Write out the data below exactly as given, without any of its pictures.

INFORMATION PROVIDED -
========================================

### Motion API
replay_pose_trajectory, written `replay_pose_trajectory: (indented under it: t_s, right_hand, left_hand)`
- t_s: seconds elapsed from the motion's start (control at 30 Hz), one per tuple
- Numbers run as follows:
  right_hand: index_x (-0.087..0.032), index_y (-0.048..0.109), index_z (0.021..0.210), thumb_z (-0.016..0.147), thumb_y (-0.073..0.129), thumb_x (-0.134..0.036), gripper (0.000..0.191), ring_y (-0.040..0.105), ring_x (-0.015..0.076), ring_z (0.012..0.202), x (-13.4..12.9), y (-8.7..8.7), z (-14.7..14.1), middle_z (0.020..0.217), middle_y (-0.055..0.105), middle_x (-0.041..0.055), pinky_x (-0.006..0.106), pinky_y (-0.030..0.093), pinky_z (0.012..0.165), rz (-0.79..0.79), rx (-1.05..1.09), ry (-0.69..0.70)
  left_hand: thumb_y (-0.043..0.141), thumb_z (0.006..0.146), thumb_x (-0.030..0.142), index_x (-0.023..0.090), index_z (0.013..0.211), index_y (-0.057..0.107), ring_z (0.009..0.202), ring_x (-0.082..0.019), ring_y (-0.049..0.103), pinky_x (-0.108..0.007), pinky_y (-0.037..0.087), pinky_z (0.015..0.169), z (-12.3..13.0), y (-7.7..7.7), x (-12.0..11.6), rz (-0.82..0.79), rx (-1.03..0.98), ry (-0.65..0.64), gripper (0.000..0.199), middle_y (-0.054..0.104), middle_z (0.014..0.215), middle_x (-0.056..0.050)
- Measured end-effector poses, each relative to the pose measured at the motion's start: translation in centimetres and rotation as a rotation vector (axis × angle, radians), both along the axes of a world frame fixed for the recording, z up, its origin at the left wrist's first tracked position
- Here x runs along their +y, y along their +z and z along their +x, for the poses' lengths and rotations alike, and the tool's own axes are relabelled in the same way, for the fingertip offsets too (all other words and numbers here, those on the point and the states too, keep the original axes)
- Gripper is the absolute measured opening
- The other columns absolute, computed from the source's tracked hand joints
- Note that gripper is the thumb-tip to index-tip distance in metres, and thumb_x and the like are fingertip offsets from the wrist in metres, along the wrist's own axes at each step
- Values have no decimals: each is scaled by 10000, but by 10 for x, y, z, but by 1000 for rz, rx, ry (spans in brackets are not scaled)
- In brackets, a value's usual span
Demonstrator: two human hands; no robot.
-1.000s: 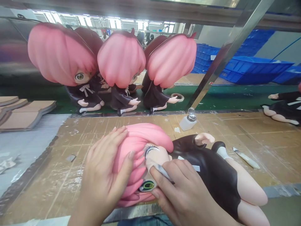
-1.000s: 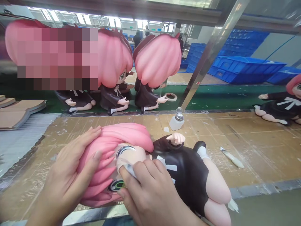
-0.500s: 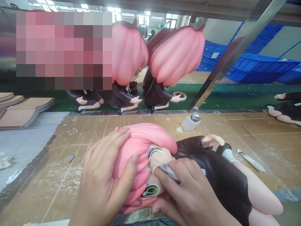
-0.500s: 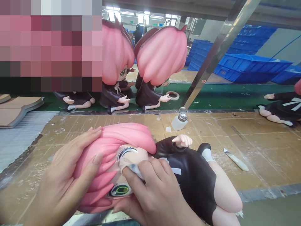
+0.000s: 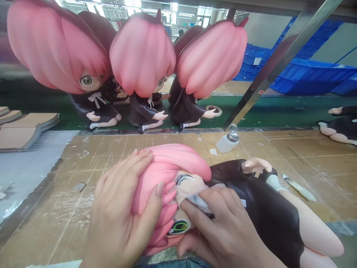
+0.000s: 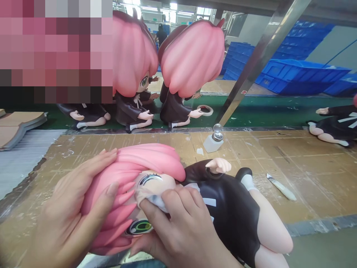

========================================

SOLUTION -
### Motion API
replay_pose_trajectory, written `replay_pose_trajectory: (indented under it: t_s, right_hand, left_hand)`
- t_s: seconds elapsed from the motion's start (control at 30 Hz), one per tuple
- Numbers run as follows:
  right_hand: index_x (-0.087..0.032), index_y (-0.048..0.109), index_z (0.021..0.210), thumb_z (-0.016..0.147), thumb_y (-0.073..0.129), thumb_x (-0.134..0.036), gripper (0.000..0.191), ring_y (-0.040..0.105), ring_x (-0.015..0.076), ring_z (0.012..0.202), x (-13.4..12.9), y (-8.7..8.7), z (-14.7..14.1), middle_z (0.020..0.217), middle_y (-0.055..0.105), middle_x (-0.041..0.055), pinky_x (-0.006..0.106), pinky_y (-0.030..0.093), pinky_z (0.012..0.165), rz (-0.79..0.79), rx (-1.05..1.09), ry (-0.69..0.70)
  left_hand: thumb_y (-0.043..0.141), thumb_z (0.006..0.146), thumb_x (-0.030..0.142), index_x (-0.023..0.090), index_z (0.013..0.211), index_y (-0.057..0.107), ring_z (0.009..0.202), ring_x (-0.082..0.019), ring_y (-0.049..0.103), pinky_x (-0.108..0.007), pinky_y (-0.037..0.087), pinky_z (0.015..0.169), z (-12.3..13.0), y (-7.7..7.7), x (-12.0..11.6), rz (-0.82..0.79), rx (-1.03..0.98), ry (-0.65..0.64), gripper (0.000..0.199), middle_y (-0.054..0.104), middle_z (0.014..0.215), middle_x (-0.056..0.050)
- Measured end-effector poses, each relative to the pose measured at the motion's start: translation in centimetres and rotation as a rotation vector (axis × angle, radians), both along the axes of a world frame fixed for the recording, z up, its origin at the left wrist's first tracked position
- Here x runs along their +y, y along their +z and z along their +x, for the poses' lengths and rotations alike, and the tool's own axes are relabelled in the same way, for the fingertip offsets too (all other words and numbers here, those on the point and the states too, keep the original axes)
- Gripper is the absolute measured opening
- The other columns absolute, computed from the source's tracked hand joints
- Note that gripper is the thumb-tip to index-tip distance in metres, and thumb_x and the like are fingertip offsets from the wrist in metres, along the wrist's own axes at each step
- Values have no decimals: each is scaled by 10000, but by 10 for x, y, z, but by 1000 for rz, rx, ry (spans in brackets are not scaled)
- In brackets, a value's usual span
Demonstrator: two human hands; no robot.
-1.000s: 
-1.000s: 
-0.500s: 
-0.500s: 
+0.000s: 
+0.000s: 

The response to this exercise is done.